Once again the moon shivers into view: not quite full, or real, but giddy with itself. Why is it she can never find a word equal to the experience?

And why should she bother? The world is conversing quite enough. Frogs, whippoorwills, barn owls, nightjars, bobwhites … churring and jangling and now and then rhyming in some perverse way. Off to the south, the midnight bells, dividing the sound into pulses. And the moon somehow riding atop it all.

She hears the master's voice, low and firm.

—Yes. I should say so.

She looks up at him.

—Sir?

—I should say the nighttime would do rather well.

She gives her head a shake.

—Pardon, he says. —I was merely considering the, the maximal conditions for inquiries of an optical nature. It seems to me that the nighttime, with its more intense contrasts of light and dark, might permit us more detailed measurements. Of refraction and, and the like.

The
us
is not lost on her. Or him. He slaps the heels of his boots together.

—As we have already determined, the Gollivers are quite insensible this time of evening. We should be left to ourselves, I should think. Barring any more bonfires.

He is seeking her consent, she understands this now. She understands, too, that sleep is the one luxury left to her. For what seems to her an eternity, she stands there, in the very pitch of night.

—As you wish, sir.

23

T
HE NEXT EVENING
, just past the stroke of nine, she is there.

At first blush, there is nothing so different in meeting at this hour. The work is largely the same: laborious measurements, recorded row after row. The room is no darker than before, except that the shadows run deeper and the light carves harder.

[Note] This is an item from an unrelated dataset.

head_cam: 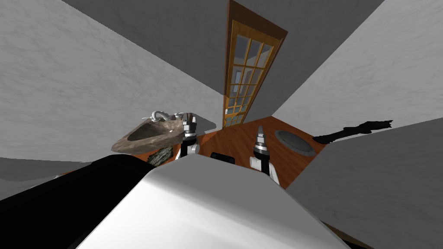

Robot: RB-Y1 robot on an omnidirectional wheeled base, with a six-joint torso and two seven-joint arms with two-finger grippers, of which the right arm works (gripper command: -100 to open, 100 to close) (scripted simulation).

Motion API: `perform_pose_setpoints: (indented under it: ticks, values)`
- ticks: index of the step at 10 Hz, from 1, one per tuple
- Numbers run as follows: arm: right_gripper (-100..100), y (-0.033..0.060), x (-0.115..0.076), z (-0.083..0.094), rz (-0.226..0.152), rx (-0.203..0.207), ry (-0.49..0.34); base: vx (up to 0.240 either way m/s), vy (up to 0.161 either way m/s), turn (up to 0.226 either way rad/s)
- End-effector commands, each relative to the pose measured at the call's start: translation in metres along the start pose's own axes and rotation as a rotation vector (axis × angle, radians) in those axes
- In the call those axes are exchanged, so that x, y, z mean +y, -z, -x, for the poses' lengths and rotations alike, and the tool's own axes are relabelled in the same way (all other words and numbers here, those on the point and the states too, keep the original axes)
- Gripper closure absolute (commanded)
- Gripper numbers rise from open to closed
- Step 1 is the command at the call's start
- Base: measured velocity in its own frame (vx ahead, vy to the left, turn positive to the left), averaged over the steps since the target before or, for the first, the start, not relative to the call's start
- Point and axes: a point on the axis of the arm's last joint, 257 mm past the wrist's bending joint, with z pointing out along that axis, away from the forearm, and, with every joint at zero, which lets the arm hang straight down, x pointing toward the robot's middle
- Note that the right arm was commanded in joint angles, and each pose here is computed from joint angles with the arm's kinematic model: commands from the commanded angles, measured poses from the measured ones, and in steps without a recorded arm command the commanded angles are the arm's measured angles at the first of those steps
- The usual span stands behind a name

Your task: Pull the door open

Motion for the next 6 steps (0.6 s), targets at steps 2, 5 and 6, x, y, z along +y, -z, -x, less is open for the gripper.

And there is this difference, too: The act of transcription, which had a certain enchantment by daylight, becomes at night a form of penance. Her hand drags along the paper, the figures swim in and out of focus. Even the master's voice subsides, for seconds altogether, into an undifferentiated buzzing.

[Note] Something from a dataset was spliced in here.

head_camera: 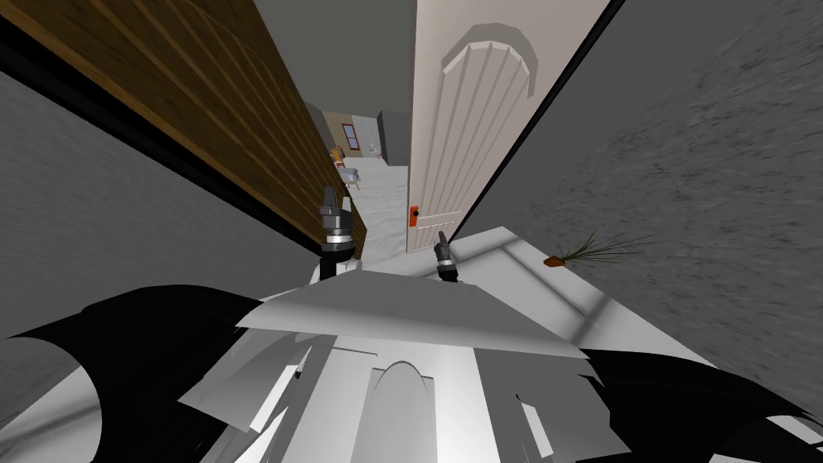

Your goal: Push the door open

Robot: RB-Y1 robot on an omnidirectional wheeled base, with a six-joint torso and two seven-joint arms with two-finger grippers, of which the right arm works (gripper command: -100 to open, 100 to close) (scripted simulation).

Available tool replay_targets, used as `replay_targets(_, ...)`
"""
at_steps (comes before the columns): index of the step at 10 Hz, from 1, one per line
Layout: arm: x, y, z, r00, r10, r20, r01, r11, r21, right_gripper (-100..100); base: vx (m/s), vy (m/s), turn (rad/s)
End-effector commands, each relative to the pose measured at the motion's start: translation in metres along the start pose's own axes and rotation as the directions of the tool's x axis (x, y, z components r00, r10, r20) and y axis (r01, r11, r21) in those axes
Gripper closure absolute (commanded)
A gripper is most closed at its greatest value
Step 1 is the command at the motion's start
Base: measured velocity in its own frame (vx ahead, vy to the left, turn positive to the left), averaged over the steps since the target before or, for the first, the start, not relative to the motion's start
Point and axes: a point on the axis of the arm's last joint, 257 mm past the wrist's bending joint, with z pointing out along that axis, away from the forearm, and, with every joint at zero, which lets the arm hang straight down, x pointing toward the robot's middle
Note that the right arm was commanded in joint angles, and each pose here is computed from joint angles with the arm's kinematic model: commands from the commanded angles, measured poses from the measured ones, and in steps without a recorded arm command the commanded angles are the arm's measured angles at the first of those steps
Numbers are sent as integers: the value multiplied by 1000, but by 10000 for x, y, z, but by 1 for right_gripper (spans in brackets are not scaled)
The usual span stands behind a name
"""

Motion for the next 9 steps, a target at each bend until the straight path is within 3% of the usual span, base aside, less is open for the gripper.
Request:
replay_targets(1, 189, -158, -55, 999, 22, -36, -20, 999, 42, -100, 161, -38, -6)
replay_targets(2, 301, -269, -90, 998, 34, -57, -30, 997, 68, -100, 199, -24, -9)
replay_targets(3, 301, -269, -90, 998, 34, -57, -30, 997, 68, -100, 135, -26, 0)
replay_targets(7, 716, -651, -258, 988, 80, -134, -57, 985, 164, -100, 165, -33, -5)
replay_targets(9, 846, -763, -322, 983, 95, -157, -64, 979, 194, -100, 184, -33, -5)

Does he notice her inattention? Does he even know she's in the room? It's true there are times when he will cease muttering to himself and address her directly. Now and then, he will even make an effort to explain something to her—the computation of sines and cosines, say—but even this carries a professorial tone. And though her Latin is good, she has had only the rudiments of geometry. She knows what a right angle is but not a hypotenuse. Trigonometry is as explicable to her as Aramaic.

—Of course, what makes the sine and cosine functions so especially telling, Margaret, is that they are not dependent upon the
size
of the triangle. They are merely expressions of the relations between angles.…

—Yes, sir.

The words cascade over her, and she seems to evaporate beneath them. And then he calls out another measurement, and her hand scrawls it down, and the work goes on.

Angulus refractus … hdb per calculum … in aqua incidentia …

And when the work is done for the night, he takes his rest with a common man's relish. Pulls out his pipe, fills it with tobacco, lights it by the nearest candle, and drinks it in. The smoke billows across the room in shivering spirals: a new layer of sting to Margaret's already smarting eyes.

At some point, she finds voice enough to excuse herself. His head angles toward her.

—Good night, then. My thanks.

Leaving, she always steals a look back, but he is always exactly as she left him. Still seated. No sign of retiring himself.